In the first place, it’s not a metaphor (which is why I used the quotes) — a metaphor is a figure of speech, and a good one can be illuminating, but it’s still only words. The priesthood is in some part a symbol, reflecting a reality deeper than language.
Thank you for making your position clear.
Good day to you.
I agree completely. Much deeper than language, which is why it is an utter failure as a justification for denying women the priesthood.
“The majority of new priests are coming from other continents,...”
Not in my archdiocese, but still, it's true, a large number are coming from other continents.
Interestingly, they're coming from places where Catholics are significantly more “conservative” in belief than most dioceses in the United States. The foreign-born priests that I've been privileged to know are far less likely, as they move into the hierarchy, to push for womynpriests than some of the folks currently in the hierarchy.
As well, the homegrown priests we have in our archdiocese are nearly all significantly more “conservative” than the previous generation.
The greatest shortages of priests are in the least orthodox dioceses.
Kind of a self-correcting problem, it seems to me.
Jesus knew his audience, and used a template people were able to understand and relate to at the time. I’ve yet to meet a Catholic priest who would tell you otherwise.
Ordination is not a right, it is not something anyone can demand, and the lack of ordination does not make anyone a "second-class citizen".
But if you're a Catholic, it should be sufficient for you that the Church's inability to ordain women was infallibly taught by Pope John Paul II. That means it will never change.
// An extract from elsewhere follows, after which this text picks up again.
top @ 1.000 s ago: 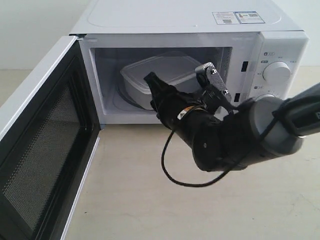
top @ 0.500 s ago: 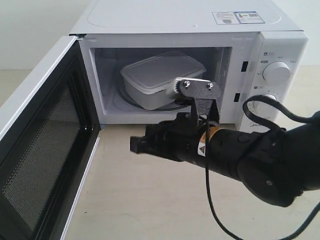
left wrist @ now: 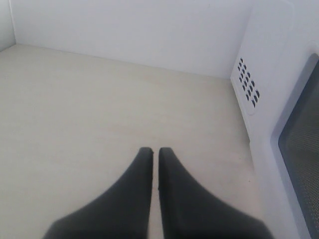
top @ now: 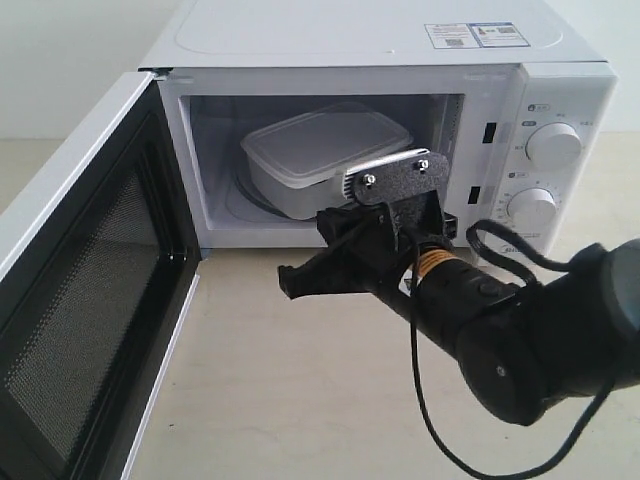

Not in your lifetime, not in your children's lifetime, not 10,000 years from now.
There wouldn't be any need for female altar servers and female eucharistic ministers if the Church in Western countries hadn't caved to the zeitgeist of the 1960s!
He called them "true children of their father, the devil" and "whitewashed sepulchers". He didn't give a flying hoot about cultural conventions.
Besides, priestesses were all over the ancient world; it was a common place. But never in Judaism, only in paganism.
“There wouldn't be any need for female altar servers and female eucharistic ministers if the Church in Western countries hadn't caved to the zeitgeist of the 1960s!”
There is one church near me that doesn't permit female altar servers. It is clearly the most “conservative” local parish we hav nearby. It is the parish that produces more vocations to the priesthood than all the others near me put together.
Good point! It rather bemuses (and rather amuses) me when people claiming to be Christian use the argument that something-or-other in Christianity is only because Christ lived in such benighted times. Do they really think that if only God had thought about it a bit more or were a little bit smarter, Christ would have been born in a more enlightened age, one rather like our own, in fact? ;-)
Dig in those heels. We shall see.
Nope. We'll leave, and watch your apostate church join the Episcopalians in perdition and apostasy.
But you're living a fantasy, because that will never happen. Never.
Go to a mainline Protestant church that ordains women, and see how many men you see in the congregation between the ages of 20 and 60. They leave. They go away. They don’t want any part of your feminized so-called Christianity.
Where do you come up with this??? The Catholic Church in the US isn't as strong as it may have appeared to have been 50 years ago but it's far from dying. In fact it's the most vibrant Church in the developed, first world.
I also noticed in a previous post that you think ytoung people are abandonning the Church. Maybe in your parish...which from the tenor of your comments I would guess is probably very liberal...but not in the Church at large. Young people are the core of our Church...more and more of them are finding their way to a religious vocation and many of those who don't are finding fullfilment in the vocation of marriage and family life and are some of the most traditional Catholics around.
Hey T.M., can you give us a ballpark estimate of how long you think we have to go until we get validly ordained priestesses? Like 5 years, 20years, 100 years, 500 years or what?